Anfang April schrieben wir, dass dieses Quartal aus Anlegersicht entscheidend sein könnte für den Ausgang des Jahres. Würde Wachstum zurückkommen, ausgehend von China? Würden Unternehmensgewinne sich entsprechend stabilisieren? Und würden sich politische Unsicherheiten eher auflösen als zuspitzen? War die Einschätzung dieser Fragen noch vor wenigen Wochen eine vorsichtig positive, so ist inzwischen Skepsis eingekehrt, so Dr. Martin Lück, Leiter Kapitalmarktstrategie in Deutschland, der Schweiz, Österreich und Osteuropa bei BlackRock, in seinem Gastbeitrag.
Bezüglich des Wachstums sind die Vorzeichen bestenfalls gemischt gewesen, die Gewinnrevisionen nach unten haben sich lediglich verlangsamt. Und die politischen Unwägbarkeiten haben an den bekannten Stellen (Trump, Brexit, Italien etc.) eher zugenommen, zudem sind sie erweitert worden durch bisher für stabil gehaltene sichere Häfen wie Deutschland oder Österreich. Reichlich Gründe für Anleger, vorsichtiger zu werden.
Mehr und mehr Investoren meiden das Risiko
Entsprechend dürftig sieht auch die Aktienperformance der letzten Wochen aus. Mehr und mehr Investoren meiden zusätzliches Risiko, viele haben es inzwischen gegen Positionen in als sicher geltenden Staatsanleihen getauscht. Die Rendite der zehnjährigen US-Staatsanleihe liegt über 60 Basispunkte unter dem Jahresbeginn, auf ihrem tiefsten Stand seit September 2017.

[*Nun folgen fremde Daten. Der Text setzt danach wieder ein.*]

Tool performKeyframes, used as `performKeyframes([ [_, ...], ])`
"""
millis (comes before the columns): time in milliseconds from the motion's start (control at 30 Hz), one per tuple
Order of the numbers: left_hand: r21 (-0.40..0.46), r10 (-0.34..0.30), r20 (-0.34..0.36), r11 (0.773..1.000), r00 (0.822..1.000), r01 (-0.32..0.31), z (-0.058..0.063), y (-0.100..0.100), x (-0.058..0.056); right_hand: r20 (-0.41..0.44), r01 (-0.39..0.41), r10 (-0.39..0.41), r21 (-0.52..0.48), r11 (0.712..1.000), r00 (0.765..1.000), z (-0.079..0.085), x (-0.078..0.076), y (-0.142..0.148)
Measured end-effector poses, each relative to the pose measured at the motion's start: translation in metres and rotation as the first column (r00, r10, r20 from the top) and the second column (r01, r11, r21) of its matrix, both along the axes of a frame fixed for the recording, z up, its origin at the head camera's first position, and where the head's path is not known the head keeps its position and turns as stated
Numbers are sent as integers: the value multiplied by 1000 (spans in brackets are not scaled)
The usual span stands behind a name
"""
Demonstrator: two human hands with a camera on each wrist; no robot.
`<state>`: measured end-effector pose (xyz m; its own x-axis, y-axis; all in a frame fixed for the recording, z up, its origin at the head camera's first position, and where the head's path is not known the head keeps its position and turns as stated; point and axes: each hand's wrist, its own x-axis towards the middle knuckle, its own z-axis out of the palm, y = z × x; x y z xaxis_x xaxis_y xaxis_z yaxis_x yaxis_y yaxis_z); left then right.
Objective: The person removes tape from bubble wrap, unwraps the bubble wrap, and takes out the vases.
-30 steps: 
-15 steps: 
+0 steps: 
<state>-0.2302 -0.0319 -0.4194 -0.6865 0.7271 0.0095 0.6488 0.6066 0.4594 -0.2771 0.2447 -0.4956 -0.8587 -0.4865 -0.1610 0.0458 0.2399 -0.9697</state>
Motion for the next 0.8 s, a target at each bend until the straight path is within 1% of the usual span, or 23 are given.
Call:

Ihr deutsches Äquivalent rentiert mit weniger als -0,2% so niedrig wie nie zuvor. Hier manifestiert sich eine Kombination aus Flucht in Sicherheit, Konjunkturskepsis und Zweifeln daran, dass die Zentralbanken es auf Sicht schaffen, Inflation im erwünschten Ausmaß herzustellen.
Dies alles spricht dafür, dass schon in ökonomischer Hinsicht einiges im Argen liegt. Die mechanistische Vorstellung, der zufolge man nur genügend stark oder lange an bestimmten Hebeln drehen muss, um die erwünschten Effekte zu erzielen, erhält Risse. Vieles hat offenbar damit zu tun, dass einerseits die Kombination von Globalisierung und Technisierung die Dynamik von Güter- und Faktorpreisen verändert und andererseits der globale Ersparnisüberschuss die Relationen von Angebot und Nachfrage weltweit verfügbaren Kapitals verschoben hat.
Zentralbanken sind nicht mehr in der Lage dazu, Ausgleich zu schaffen
Im Ergebnis sind Zentralbanken, die offen sichtbar seit der Finanzkrise 2008, de facto aber seit mindestens zwei Jahrzehnten das Auf und Ab der Finanzmärkte determinieren, scheinbar nicht mehr in der Lage, mit immer neuen Instrumenten für Ruhe und damit ein störungsfreies Funktionieren der westlichen Volkswirtschaften zu sorgen.
Und da alles mit allem zusammenhängt, hört es nicht bei der Ökonomie auf. So hat die Wirtschaftspolitik der letzten fast 40 Jahre (beginnend mit der sogenannten angebotsökonomischen Wende der späten 70er Jahre) zu einer dramatischen Ungleichverteilung von Einkommen und Vermögen geführt, was in den letzten Jahren erheblich durch die Geldpolitik verstärkt wurde.